Restrict the output to the lines below starting at the one that contains "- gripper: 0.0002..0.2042" and ending at the one that contains "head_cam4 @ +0", and restate them word for word, both ends included.

**** TASK MATERIAL ****

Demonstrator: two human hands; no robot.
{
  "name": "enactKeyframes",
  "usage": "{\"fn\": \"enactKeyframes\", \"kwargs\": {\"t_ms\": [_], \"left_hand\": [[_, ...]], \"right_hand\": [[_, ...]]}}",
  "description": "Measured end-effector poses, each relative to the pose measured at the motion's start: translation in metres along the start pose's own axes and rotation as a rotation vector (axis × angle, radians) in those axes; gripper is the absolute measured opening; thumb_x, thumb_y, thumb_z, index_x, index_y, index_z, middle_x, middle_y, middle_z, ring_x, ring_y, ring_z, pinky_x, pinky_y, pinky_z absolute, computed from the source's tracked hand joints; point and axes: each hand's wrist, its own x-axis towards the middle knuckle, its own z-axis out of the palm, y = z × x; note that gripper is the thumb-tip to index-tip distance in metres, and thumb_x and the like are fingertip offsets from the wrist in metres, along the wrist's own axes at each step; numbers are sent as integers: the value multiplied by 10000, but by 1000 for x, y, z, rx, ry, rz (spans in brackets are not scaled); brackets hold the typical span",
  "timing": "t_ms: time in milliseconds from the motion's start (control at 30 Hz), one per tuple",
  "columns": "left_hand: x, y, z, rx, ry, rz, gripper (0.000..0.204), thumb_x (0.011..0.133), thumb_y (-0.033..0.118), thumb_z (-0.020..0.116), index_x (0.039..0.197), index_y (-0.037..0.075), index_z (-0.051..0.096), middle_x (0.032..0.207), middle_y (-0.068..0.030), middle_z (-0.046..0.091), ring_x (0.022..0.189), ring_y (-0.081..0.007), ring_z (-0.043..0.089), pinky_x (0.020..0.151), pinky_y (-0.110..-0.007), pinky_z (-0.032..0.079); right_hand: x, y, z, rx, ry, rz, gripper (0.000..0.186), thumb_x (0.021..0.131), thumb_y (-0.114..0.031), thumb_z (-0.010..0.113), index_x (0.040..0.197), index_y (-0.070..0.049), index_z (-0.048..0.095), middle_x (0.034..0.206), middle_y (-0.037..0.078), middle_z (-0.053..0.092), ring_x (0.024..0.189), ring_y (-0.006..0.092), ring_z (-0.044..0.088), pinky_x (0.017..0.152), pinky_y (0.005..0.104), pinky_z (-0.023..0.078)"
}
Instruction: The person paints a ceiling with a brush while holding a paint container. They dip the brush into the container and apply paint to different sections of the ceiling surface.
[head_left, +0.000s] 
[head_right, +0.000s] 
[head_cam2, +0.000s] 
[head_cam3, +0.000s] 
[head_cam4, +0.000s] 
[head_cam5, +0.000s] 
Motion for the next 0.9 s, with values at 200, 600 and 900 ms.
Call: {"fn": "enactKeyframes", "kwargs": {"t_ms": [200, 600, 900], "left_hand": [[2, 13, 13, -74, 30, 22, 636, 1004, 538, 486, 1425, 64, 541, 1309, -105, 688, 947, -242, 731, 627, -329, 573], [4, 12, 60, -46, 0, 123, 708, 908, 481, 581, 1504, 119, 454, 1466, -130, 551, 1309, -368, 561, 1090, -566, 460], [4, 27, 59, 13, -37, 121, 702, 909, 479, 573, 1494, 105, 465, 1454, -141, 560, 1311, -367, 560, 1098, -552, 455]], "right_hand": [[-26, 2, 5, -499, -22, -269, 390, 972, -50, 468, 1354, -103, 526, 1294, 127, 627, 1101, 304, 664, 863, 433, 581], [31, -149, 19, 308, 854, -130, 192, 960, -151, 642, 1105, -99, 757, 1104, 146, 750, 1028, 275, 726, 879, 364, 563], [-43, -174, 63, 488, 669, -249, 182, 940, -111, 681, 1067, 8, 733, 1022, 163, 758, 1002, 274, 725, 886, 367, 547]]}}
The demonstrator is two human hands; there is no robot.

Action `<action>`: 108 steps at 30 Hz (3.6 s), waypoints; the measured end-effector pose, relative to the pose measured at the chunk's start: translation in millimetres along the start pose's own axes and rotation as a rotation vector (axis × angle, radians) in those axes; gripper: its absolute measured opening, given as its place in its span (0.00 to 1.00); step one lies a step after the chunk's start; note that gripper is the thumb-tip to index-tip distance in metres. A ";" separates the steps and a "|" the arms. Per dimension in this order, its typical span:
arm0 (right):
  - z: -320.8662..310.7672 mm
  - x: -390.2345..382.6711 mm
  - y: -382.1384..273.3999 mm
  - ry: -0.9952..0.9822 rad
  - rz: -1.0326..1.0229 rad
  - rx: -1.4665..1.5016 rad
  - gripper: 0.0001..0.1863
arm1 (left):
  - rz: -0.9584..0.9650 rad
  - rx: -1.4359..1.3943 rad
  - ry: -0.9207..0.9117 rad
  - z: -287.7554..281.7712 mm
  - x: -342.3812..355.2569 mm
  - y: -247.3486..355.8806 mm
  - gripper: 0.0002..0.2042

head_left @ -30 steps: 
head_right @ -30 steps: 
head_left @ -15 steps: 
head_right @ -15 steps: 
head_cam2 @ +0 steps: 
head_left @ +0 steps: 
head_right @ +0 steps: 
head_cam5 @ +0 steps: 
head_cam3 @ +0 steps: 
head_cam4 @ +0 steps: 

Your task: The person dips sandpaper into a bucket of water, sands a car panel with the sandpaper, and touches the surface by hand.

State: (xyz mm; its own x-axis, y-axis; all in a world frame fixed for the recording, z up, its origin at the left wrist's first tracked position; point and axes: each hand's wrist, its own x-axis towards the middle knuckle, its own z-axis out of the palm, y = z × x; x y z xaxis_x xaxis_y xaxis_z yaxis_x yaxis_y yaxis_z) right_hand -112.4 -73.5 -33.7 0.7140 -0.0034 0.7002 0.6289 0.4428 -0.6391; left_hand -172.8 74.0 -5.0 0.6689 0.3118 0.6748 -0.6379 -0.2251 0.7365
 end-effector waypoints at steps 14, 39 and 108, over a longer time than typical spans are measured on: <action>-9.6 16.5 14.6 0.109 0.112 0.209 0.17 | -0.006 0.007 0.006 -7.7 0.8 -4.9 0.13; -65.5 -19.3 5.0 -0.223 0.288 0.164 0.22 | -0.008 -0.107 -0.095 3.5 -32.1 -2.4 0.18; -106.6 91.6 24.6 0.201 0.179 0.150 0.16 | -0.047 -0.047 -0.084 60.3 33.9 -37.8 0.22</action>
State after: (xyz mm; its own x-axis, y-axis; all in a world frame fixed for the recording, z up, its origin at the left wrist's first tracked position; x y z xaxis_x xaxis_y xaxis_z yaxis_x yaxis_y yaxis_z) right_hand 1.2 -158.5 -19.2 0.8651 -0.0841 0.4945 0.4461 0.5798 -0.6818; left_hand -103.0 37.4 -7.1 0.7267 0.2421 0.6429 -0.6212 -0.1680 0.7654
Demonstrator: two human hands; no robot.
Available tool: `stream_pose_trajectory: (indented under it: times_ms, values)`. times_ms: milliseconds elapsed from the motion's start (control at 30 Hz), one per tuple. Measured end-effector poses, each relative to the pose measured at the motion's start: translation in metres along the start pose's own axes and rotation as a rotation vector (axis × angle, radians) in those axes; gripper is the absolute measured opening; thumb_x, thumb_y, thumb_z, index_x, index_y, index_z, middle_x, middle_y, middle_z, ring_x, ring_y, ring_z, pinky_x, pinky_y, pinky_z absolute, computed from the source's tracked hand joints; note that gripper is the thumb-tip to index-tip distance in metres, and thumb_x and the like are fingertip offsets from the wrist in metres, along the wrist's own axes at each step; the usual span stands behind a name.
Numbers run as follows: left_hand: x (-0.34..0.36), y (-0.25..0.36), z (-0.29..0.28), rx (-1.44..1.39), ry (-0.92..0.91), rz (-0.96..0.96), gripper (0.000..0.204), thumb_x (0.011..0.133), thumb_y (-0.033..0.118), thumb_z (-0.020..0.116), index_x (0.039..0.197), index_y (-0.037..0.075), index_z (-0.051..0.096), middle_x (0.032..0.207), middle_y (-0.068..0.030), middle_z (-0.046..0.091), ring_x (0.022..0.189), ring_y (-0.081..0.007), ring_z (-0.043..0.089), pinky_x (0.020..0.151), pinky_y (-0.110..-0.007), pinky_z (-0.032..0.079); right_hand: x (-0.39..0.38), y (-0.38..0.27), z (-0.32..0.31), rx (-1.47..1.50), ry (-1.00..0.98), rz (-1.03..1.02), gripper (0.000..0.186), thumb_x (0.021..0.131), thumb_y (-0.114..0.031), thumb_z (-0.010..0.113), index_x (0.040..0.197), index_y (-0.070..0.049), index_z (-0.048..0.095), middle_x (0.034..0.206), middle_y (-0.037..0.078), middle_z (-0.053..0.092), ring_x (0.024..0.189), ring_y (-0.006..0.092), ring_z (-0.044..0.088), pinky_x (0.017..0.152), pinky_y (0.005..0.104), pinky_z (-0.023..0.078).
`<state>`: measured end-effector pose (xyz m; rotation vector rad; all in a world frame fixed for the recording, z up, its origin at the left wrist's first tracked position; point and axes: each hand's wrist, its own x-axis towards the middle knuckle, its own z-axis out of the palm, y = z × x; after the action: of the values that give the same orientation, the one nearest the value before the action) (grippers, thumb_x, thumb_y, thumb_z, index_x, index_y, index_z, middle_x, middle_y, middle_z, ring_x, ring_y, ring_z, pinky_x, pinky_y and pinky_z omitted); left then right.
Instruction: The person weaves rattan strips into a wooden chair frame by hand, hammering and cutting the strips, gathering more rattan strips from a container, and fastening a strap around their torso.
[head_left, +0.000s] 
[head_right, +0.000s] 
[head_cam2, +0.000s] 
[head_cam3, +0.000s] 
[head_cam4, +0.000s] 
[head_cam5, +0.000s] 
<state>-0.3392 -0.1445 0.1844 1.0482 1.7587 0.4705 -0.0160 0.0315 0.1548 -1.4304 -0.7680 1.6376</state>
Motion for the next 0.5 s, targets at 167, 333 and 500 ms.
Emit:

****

* [RESPONSE TO THIS EXERCISE]:
  - gripper: 0.0002..0.2042

head_left @ -30 steps: 
head_right @ -30 steps: 
head_left @ -15 steps: 
head_right @ -15 steps: 
head_cam2 @ +0 steps: 
head_left @ +0 steps: 
head_right @ +0 steps: 
head_cam5 @ +0 steps: 
head_cam3 @ +0 steps: 
head_cam4 @ +0 steps: 

What the exercise asked for has been given in full.